Composer Bernard Herrmann, born in New York City on June 29, 1911, was a favorite of film directors Orson Welles and Alfred Hitchcock, among others.
Herrmann studied at New York University and the Julliard School of Music. After working for CBS as a composer and conductor, Herrmann scored his first film, Welles’ Citizen Kane (1941).
The following year Herrmann was again hired by Welles for the film The Magnificent Ambersons, and in 1944 he scored Welles’ production of Jane Eyre, directed by Robert Stevenson.
Herrmann’s music was a compelling element in several Hitchcock films including Vertigo (1958), North By Northwest (1959), and the classic Psycho (1960).

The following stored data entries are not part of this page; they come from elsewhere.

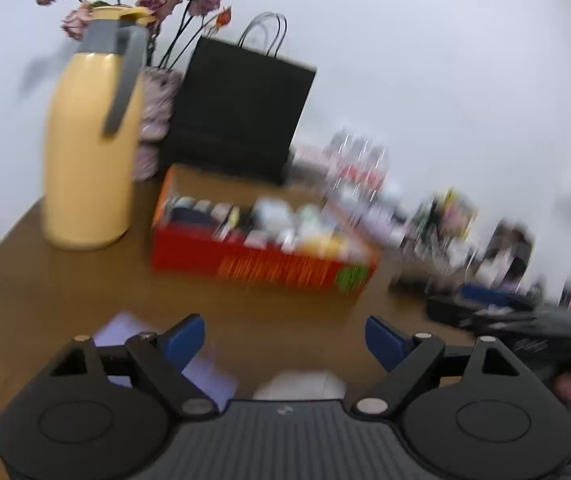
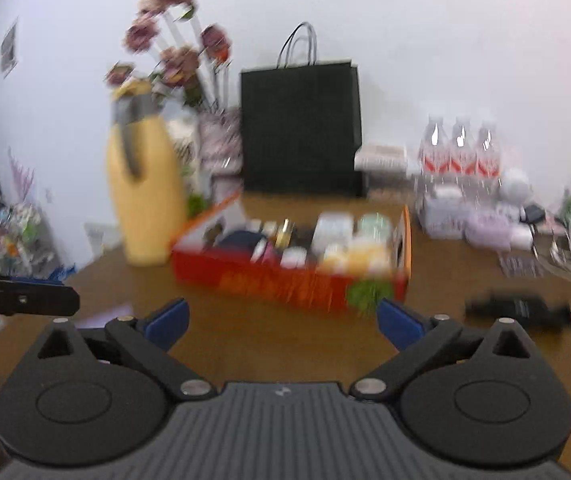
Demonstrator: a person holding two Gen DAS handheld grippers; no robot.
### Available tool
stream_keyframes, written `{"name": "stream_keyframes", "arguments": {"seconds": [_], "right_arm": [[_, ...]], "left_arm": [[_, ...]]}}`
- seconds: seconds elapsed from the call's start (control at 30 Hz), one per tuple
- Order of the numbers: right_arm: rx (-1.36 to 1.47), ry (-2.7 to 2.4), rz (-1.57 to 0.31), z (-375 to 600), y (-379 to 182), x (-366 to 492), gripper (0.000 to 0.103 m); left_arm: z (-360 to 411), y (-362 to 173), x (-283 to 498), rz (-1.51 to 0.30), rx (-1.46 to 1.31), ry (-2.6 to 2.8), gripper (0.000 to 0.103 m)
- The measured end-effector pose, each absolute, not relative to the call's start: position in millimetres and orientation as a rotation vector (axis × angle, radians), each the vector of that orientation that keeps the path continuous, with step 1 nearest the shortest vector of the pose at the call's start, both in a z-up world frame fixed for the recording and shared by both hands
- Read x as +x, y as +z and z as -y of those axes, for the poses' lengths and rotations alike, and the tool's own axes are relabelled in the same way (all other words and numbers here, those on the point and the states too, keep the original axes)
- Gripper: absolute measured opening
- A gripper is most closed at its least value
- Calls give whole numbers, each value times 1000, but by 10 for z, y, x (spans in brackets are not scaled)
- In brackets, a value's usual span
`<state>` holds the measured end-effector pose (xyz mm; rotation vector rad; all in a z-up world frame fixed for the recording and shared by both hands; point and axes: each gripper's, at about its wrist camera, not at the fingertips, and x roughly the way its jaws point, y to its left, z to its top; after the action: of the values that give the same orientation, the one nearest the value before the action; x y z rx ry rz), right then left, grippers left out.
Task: Organize objects
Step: 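Withdraw both tools from the box toward the table, then grasp the white cloth with both tools from either side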
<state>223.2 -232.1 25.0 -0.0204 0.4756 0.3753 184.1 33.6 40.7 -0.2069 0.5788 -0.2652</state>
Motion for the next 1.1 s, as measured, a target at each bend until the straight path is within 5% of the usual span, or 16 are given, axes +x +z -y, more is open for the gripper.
{"name": "stream_keyframes", "arguments": {"seconds": [0.27, 0.47, 0.73, 0.9, 1.0, 1.1], "right_arm": [[-67, 312, -565, 2448, -178, 986, 103], [-103, 315, -506, 2315, -177, 894, 97], [-341, 390, -426, 1836, -338, 1694, 69], [-284, 629, -552, 1660, -433, 2397, 61], [-268, 688, -636, 1550, -574, 2681, 34], [-244, 634, -651, 1551, -627, 2722, 30]], "left_arm": [[-248, -20, 869, -682, -78, -180, 82], [-141, 27, 901, -629, -83, -203, 76], [161, -342, 1581, -696, -34, -272, 46], [200, -438, 1914, -715, -42, -285, 45], [220, -497, 1926, -705, -2, -301, 45], [233, -536, 1919, -702, 52, -288, 49]]}}
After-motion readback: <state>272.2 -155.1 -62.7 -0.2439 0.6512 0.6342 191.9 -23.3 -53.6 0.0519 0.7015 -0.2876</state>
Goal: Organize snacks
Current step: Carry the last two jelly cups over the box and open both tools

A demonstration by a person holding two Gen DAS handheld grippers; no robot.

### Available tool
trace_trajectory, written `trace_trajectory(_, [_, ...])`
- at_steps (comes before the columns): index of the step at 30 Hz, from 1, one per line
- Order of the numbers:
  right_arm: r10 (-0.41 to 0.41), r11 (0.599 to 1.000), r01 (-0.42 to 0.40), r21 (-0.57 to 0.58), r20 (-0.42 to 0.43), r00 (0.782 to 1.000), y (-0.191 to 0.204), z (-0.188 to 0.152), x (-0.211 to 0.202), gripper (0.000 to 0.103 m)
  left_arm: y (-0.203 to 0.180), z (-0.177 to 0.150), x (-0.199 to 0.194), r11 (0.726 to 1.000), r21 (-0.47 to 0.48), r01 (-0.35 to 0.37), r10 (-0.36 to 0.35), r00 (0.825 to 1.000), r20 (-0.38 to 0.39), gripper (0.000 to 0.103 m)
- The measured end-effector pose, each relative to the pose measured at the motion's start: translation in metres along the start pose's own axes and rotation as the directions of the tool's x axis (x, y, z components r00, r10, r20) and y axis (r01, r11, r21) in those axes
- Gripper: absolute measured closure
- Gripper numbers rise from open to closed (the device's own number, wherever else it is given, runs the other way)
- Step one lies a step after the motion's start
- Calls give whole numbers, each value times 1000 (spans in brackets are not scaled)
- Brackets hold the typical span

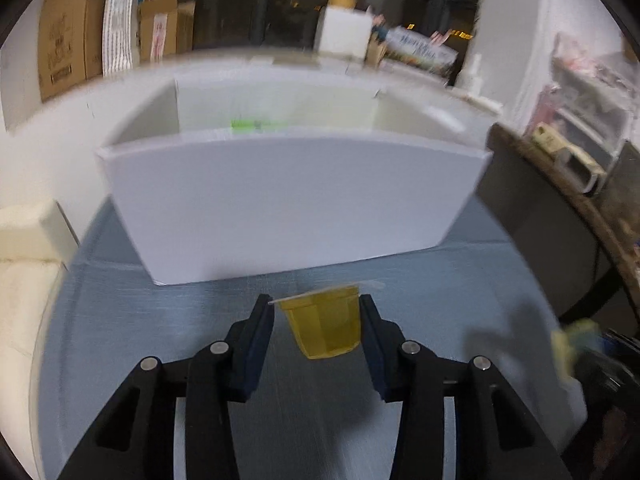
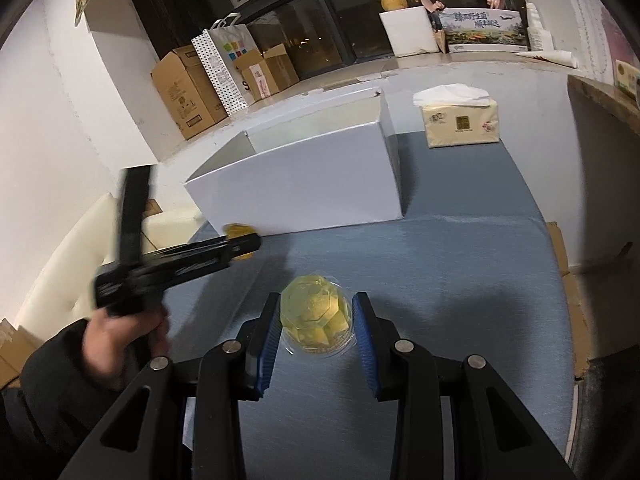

Five of Herrmann’s scores were nominated for Oscars. His only win was for The Devil and Daniel Webster (1941), which competed against his nominated score for Citizen Kane.
His final film, Martin Scorcese’s Taxi Driver (1976), won the Los Angeles Film Critics Association Award for best music.
Herrmann also composed music for television, including the famous themes for the series Perry Mason and The Twilight Zone.
A set of six 33¢ stamps issued Sept. 16, 1999, in the Legends of American Music commemorative series honored Hollywood composers, including one stamp for Bernard Herrmann (Scott 3341).